4 de novembro de 2022

Lá vem um Zé, pela estrada da Vala. O caminho é comprido para suas pernas miúdas. Faz frio, e a cerração toma conta da vargem, de não se enxergar nada além de vinte braças. Ainda assim é possível ver o calor da respiração do gado que segue, a passos contados, em direção ao curral, para a ordenha da manhã. O Zé nem repara mais no cenário, que se repete sempre nesta época do ano. Ele mesmo se insere no ambiente, como uma peça a mais. Tudo muito rotineiro! Com ele vêm mais dois ou três companheiros todos os dias. 

Ele vai para a escola na vila. Leva no seu embornal, além dos cadernos e do livro de leitura, a merenda do dia: uma espiga de milho cozido e uma fatia de broa de fubá. Nem sempre tem alguma coisa para comer e confia no leite que o grupo escolar fornece na hora do recreio. 

O Zé não tem mais de dez anos. É um menino franzino, cabelos claros de corte curto a lhe deixar um topetinho ralo sobre a testa. Tem a cara de moleque atrevido, ainda assim. 

Lá vem outro Zé. Este das bandas da Fazenda da Liberdade, com mais outros companheiros. Ainda que a paisagem se modifique um pouco, com alguns morros mais altos a circundar a estrada de chão batido que leva até a vila, no resto é quase a mesma coisa: o verde extenso do pasto a cobrir todo o relevo alcançado pela vista. Ele também é menino, pés descalços, a calça curta do uniforme azul rei e a camisa branca, com o bordado indicativo da escola: G. E. Marcílio Dias. Se o outro Zé tem por volta de dez anos, este Zé não passa de oito. E é mais sério e mal-humorado que o outro, embora ambos sejam bastante tímidos. 

O terceiro Zé vem dos lados do Jacó, percorrendo distância semelhante aos outros dois: também estrada de chão, com apenas um morro mais saliente a ser vencido, entre sua casa e a escola, a cerca de três quilômetros da vila. No entanto este Zé vem acompanhado de seu irmão mais velho e sua irmã mais nova. Este Zé já está na quinta série do antigo curso primário. É já um veterano com apenas doze anos. Este Zé não tem nada de tímido. Muito ao contrário: vive aprontando das suas, fazendo estripulias, arranjando jeito de implicar com outros meninos. Sempre foi assim. E tem uma vida menos penosa que seus outros dois xarás, filhos de humildes meeiros de proprietários rurais. Mas, na escola pública da vila perdida do interior, não há diferenças entre eles: são todos meninos atrás do beabá e das quatro operações matemáticas, para que possam, a partir daí, buscar novos caminhos na vida. 

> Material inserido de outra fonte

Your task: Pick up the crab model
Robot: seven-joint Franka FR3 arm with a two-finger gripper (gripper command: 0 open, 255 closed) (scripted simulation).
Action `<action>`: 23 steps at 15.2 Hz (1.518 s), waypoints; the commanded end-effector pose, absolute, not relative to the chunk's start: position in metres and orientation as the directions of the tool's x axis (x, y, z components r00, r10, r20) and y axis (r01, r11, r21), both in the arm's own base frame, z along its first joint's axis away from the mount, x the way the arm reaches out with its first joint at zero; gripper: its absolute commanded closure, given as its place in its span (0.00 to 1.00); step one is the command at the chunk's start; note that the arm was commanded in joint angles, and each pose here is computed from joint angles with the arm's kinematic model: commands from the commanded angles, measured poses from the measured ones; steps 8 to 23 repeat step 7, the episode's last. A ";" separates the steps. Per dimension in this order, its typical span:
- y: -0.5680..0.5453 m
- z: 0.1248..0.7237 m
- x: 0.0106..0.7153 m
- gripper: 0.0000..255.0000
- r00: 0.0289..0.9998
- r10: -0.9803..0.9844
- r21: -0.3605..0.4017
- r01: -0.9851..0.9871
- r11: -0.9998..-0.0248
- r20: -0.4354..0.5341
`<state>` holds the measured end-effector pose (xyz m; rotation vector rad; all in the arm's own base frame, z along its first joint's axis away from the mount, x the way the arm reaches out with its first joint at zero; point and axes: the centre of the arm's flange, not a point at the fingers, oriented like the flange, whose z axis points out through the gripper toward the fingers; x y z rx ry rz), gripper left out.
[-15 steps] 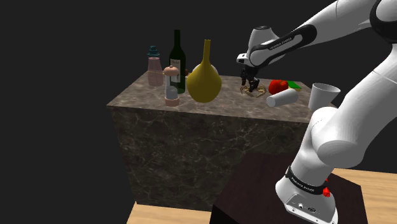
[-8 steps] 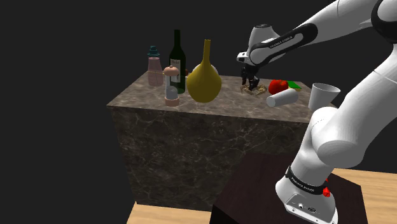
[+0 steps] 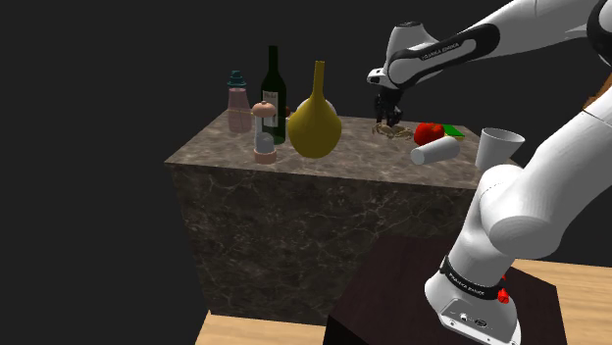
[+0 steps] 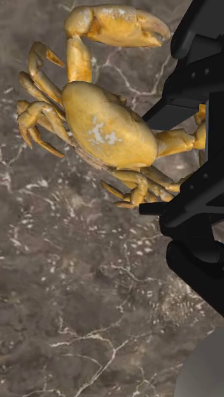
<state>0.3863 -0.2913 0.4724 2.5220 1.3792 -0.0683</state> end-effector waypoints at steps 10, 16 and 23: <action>-0.291 0.505 0.386 1.00 0.547 0.820 0.208 0.833 -0.513 -0.167; -0.291 0.505 0.386 1.00 0.547 0.820 0.208 0.833 -0.513 -0.167; -0.291 0.505 0.386 1.00 0.547 0.820 0.208 0.833 -0.513 -0.167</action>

E, se se encontram na escola, a vida os levará, com certeza, a trilhar caminhos distintos. Não aqueles de poeira e barro, conforme as estações, mas as famosas estradas da vida, que orientam, conduzem e, quase sempre, determinam o ponto de chegada. 

Lá vão os Zés. Cada um a seu modo, com o embornal cheio de sonhos, a construir seus destinos, com as ferramentas que a escola lhes deu.


Crianças a caminho da escola (imagem colhida na Internet).